Records contained in a dataset

★ ★ ★ ★ ★

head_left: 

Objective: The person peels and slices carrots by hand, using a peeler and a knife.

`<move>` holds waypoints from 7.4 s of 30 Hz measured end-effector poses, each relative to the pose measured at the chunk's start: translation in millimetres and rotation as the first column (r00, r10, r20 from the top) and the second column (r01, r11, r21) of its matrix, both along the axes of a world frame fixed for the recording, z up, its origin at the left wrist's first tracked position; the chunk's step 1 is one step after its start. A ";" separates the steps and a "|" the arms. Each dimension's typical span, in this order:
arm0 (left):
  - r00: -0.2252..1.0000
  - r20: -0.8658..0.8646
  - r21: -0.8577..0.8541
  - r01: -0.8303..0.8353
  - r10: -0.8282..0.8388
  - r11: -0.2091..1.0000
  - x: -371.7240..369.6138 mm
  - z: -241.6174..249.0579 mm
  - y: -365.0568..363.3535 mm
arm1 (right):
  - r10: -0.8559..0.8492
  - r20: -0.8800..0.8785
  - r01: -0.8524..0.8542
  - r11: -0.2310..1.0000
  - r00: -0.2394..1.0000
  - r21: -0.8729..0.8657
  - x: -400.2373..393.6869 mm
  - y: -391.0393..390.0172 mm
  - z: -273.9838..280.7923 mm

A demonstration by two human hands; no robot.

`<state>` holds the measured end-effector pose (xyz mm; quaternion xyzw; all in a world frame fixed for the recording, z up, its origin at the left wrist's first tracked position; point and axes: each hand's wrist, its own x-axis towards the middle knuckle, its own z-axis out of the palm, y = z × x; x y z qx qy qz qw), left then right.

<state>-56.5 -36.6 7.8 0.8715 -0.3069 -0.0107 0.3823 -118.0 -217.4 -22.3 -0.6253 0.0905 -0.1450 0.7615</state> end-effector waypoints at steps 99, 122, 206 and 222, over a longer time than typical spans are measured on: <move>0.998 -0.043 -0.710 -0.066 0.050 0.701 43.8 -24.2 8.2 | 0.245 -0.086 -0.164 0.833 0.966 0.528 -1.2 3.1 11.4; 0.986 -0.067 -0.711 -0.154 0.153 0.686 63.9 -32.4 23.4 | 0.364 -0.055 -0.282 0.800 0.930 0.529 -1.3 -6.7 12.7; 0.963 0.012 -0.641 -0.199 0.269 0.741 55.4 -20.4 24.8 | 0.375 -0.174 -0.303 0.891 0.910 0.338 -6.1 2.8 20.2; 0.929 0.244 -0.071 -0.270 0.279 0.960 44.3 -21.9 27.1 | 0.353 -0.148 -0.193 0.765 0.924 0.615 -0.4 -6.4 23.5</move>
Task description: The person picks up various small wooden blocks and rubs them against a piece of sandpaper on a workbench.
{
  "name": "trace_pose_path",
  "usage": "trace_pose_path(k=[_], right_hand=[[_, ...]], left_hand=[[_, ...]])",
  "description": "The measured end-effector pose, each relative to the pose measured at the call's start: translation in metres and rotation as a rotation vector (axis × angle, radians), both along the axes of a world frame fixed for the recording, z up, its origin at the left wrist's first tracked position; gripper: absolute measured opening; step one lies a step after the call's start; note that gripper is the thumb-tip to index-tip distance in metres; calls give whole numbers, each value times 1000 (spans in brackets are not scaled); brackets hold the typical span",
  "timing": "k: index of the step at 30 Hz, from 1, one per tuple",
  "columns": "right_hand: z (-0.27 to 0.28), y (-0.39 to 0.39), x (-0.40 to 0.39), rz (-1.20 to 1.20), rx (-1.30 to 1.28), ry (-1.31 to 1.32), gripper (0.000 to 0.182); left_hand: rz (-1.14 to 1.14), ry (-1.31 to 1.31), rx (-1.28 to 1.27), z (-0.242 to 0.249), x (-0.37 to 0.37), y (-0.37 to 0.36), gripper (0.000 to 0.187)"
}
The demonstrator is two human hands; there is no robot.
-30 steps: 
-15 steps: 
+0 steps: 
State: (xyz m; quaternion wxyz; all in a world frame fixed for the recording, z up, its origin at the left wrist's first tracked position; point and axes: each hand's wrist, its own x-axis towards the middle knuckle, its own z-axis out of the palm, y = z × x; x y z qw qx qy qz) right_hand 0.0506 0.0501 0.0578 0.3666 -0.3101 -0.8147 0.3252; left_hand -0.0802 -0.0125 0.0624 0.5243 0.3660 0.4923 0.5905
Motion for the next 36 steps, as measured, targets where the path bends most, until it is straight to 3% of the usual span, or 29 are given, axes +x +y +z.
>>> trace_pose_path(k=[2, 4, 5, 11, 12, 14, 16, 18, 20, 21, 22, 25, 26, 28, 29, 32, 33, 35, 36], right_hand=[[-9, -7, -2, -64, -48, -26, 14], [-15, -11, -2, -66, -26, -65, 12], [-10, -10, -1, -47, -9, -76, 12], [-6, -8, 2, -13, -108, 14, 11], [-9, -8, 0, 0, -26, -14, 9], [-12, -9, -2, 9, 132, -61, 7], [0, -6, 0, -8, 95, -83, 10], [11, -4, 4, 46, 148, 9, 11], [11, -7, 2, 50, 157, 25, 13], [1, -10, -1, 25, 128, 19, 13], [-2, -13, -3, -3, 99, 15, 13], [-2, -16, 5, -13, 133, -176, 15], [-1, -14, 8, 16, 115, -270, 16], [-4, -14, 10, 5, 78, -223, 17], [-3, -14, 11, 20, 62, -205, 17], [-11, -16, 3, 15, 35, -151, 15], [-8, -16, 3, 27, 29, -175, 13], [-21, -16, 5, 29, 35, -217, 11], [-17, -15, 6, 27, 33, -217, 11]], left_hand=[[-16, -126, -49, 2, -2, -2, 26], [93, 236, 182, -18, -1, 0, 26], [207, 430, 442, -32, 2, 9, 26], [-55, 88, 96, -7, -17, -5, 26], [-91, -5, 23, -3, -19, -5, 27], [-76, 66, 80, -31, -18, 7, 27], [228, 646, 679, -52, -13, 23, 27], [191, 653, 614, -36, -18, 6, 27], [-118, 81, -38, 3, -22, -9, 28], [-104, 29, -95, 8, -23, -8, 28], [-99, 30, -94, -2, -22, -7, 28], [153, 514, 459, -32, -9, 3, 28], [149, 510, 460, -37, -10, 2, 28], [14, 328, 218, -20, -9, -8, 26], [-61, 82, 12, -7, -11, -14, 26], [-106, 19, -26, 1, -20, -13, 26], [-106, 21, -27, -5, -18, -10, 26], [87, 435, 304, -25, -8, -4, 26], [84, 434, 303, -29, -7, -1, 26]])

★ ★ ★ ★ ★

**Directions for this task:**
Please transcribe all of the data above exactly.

**Output of the exercise:**
head_left: 

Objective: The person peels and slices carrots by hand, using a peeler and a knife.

`<move>` holds waypoints from 7.4 s of 30 Hz measured end-effector poses, each relative to the pose measured at the chunk's start: translation in millimetres and rotation as the first column (r00, r10, r20 from the top) and the second column (r01, r11, r21) of its matrix, both along the axes of a world frame fixed for the recording, z up, its origin at the left wrist's first tracked position; the chunk's step 1 is one step after its start. A ";" separates the steps and a "|" the arms. Each dimension's typical span, in this order:
arm0 (left):
  - r00: -0.2252..1.0000
  - r20: -0.8658..0.8646
  - r21: -0.8577..0.8541
  - r01: -0.8303..0.8353
  - r10: -0.8282..0.8388
  - r11: -0.2091..1.0000
  - x: -371.7240..369.6138 mm
  - z: -241.6174..249.0579 mm
  - y: -365.0568..363.3535 mm
arm1 (right):
  - r10: -0.8559..0.8492
  - r20: -0.8800..0.8785
  - r01: -0.8524..0.8542
  - r11: -0.2310..1.0000
  - r00: -0.2394..1.0000
  - r21: -0.8729..0.8657
  - x: -400.2373..393.6869 mm
  - y: -391.0393..390.0172 mm
  - z: -273.9838..280.7923 mm

A demonstration by two human hands; no robot.

`<state>` holds the measured end-effector pose (xyz mm; quaternion xyzw; all in a world frame fixed for the recording, z up, its origin at the left wrist's first tracked position; point and axes: each hand's wrist, its own x-axis towards the middle knuckle, its own z-axis out of the palm, y = z × x; x y z qx qy qz qw), left then right.

<state>-56.5 -36.6 7.8 0.8715 -0.3069 -0.0107 0.3823 -118.0 -217.4 -22.3 -0.6253 0.0905 -0.1450 0.7615</state> end-effector waypoints at steps 99, 122, 206 and 222, over a longer time than typical spans are measured on: <move>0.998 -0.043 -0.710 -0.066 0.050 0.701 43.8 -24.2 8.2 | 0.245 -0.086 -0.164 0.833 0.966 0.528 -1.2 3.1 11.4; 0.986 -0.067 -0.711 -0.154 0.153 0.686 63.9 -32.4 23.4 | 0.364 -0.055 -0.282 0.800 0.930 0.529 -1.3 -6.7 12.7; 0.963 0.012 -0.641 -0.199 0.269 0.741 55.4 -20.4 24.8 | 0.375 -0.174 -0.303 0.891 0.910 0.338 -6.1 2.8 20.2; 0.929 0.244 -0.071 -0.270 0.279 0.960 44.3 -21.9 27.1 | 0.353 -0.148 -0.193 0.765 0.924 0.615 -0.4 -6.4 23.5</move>
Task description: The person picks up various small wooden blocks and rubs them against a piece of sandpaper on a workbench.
{
  "name": "trace_pose_path",
  "usage": "trace_pose_path(k=[_], right_hand=[[_, ...]], left_hand=[[_, ...]])",
  "description": "The measured end-effector pose, each relative to the pose measured at the call's start: translation in metres and rotation as a rotation vector (axis × angle, radians), both along the axes of a world frame fixed for the recording, z up, its origin at the left wrist's first tracked position; gripper: absolute measured opening; step one lies a step after the call's start; note that gripper is the thumb-tip to index-tip distance in metres; calls give whole numbers, each value times 1000 (spans in brackets are not scaled); brackets hold the typical span",
  "timing": "k: index of the step at 30 Hz, from 1, one per tuple",
  "columns": "right_hand: z (-0.27 to 0.28), y (-0.39 to 0.39), x (-0.40 to 0.39), rz (-1.20 to 1.20), rx (-1.30 to 1.28), ry (-1.31 to 1.32), gripper (0.000 to 0.182); left_hand: rz (-1.14 to 1.14), ry (-1.31 to 1.31), rx (-1.28 to 1.27), z (-0.242 to 0.249), x (-0.37 to 0.37), y (-0.37 to 0.36), gripper (0.000 to 0.187)"
}
The demonstrator is two human hands; there is no robot.
-30 steps: 
-15 steps: 
+0 steps: 
State: (xyz m; quaternion wxyz; all in a world frame fixed for the recording, z up, its origin at the left wrist's first tracked position; point and axes: each hand's wrist, its own x-axis towards the middle knuckle, its own z-axis out of the palm, y = z × x; x y z qw qx qy qz) right_hand 0.0506 0.0501 0.0578 0.3666 -0.3101 -0.8147 0.3252; left_hand -0.0802 -0.0125 0.0624 0.5243 0.3660 0.4923 0.5905
Motion for the next 36 steps, as measured, targets where the path bends most, until it is straight to 3% of the usual span, or 29 are given, axes +x +y +z.
>>> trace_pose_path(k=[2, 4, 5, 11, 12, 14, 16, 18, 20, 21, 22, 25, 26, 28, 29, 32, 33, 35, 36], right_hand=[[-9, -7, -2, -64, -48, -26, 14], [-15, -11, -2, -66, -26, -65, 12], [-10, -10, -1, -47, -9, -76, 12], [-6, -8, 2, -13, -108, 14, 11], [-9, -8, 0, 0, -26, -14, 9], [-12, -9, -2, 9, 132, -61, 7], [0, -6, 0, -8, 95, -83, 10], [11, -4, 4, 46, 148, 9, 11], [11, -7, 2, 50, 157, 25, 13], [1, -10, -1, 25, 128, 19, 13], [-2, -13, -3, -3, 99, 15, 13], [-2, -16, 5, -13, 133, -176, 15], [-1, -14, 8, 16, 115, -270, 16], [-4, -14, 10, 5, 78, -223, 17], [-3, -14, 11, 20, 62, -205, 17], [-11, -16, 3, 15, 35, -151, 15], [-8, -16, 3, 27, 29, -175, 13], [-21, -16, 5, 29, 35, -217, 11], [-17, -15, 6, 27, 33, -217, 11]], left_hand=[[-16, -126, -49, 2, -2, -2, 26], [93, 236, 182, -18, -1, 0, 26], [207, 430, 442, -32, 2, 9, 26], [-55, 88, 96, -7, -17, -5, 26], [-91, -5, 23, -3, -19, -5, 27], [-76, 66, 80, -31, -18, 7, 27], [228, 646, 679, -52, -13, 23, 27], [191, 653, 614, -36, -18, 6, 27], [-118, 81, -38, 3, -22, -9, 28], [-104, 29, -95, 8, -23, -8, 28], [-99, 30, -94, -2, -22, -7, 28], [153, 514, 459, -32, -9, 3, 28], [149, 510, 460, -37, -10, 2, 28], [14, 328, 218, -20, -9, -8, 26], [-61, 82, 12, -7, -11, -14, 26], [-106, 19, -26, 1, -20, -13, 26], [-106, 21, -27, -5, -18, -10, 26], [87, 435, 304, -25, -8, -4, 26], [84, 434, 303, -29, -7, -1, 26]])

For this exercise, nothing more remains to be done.